さらに、俺にミストがいつでも人を呼べる状況に無いという事がバレたのだ。
内心はヒヤヒヤものだろう。
「いや、元から口封じみたいなことをするつもりないから」
リスク高すぎるしね。
「クリス君は優しいんだねぇ。それじゃあついでに私の要求飲んでくれるかい?」
「俺まだ何処もさわってないのにもうクリス君なの?」
「細かい事は良いじゃないか。早いか遅いかだけの違いだよ」
「そうですか……」
ミストの中で着々と政略結婚への道を歩んでるようで辛い。
少し間が空いたあとミストが口を開いた。
「何はともあれ、この要求飲んでくれないと帰れないんだけど?」
ここが勝負どころだな。
俺は不安でいっぱいな内心を見透かされないように堂々と言い放つ。
「伯家につくとは、家臣と相談して決め無ければいけないから、この場では結論を出さないけど前向きに検討するよ」
「うん、そうだねぇ。今はそれで良いよ」
口封じされる不安や2度と部屋に侵入出来ないかもしれないという希少性が働いたのかは分からないけれど、どうやら日本人の伝家の宝刀の前向きに検討しますが上手く決まったようだ。
「じゃあ私は帰るとするよ」
ミストの言葉に全身に歓喜のファンファーレが鳴り響くような感覚がした。
「そうですか!それではお気をつけて!」
「なんだか気に食わないけどまぁいいや」
ミストは俺の隠しきれなかった喜びに不満をあらわしたが、さほど気にせずそそくさと帰り支度として制服の上にメイド服を着始めた。
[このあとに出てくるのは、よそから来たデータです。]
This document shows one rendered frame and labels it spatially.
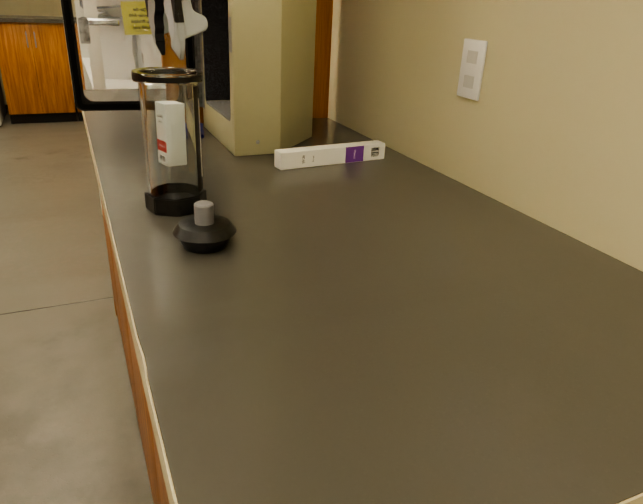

そして着終わるとマスクをつける前に振り返って、悪戯っぽい笑みを浮かべて口を開いた。
「ああそうだ。クリス君」
「まだ何かございましたでしょうか?」
「婚約の件もしっかりと家臣に話しかけて置いてね」
「……前向きに検討します」
俺はあまりに魅力的なミストのメイド服姿に少しだけ心が揺れ動いてしまったのであった。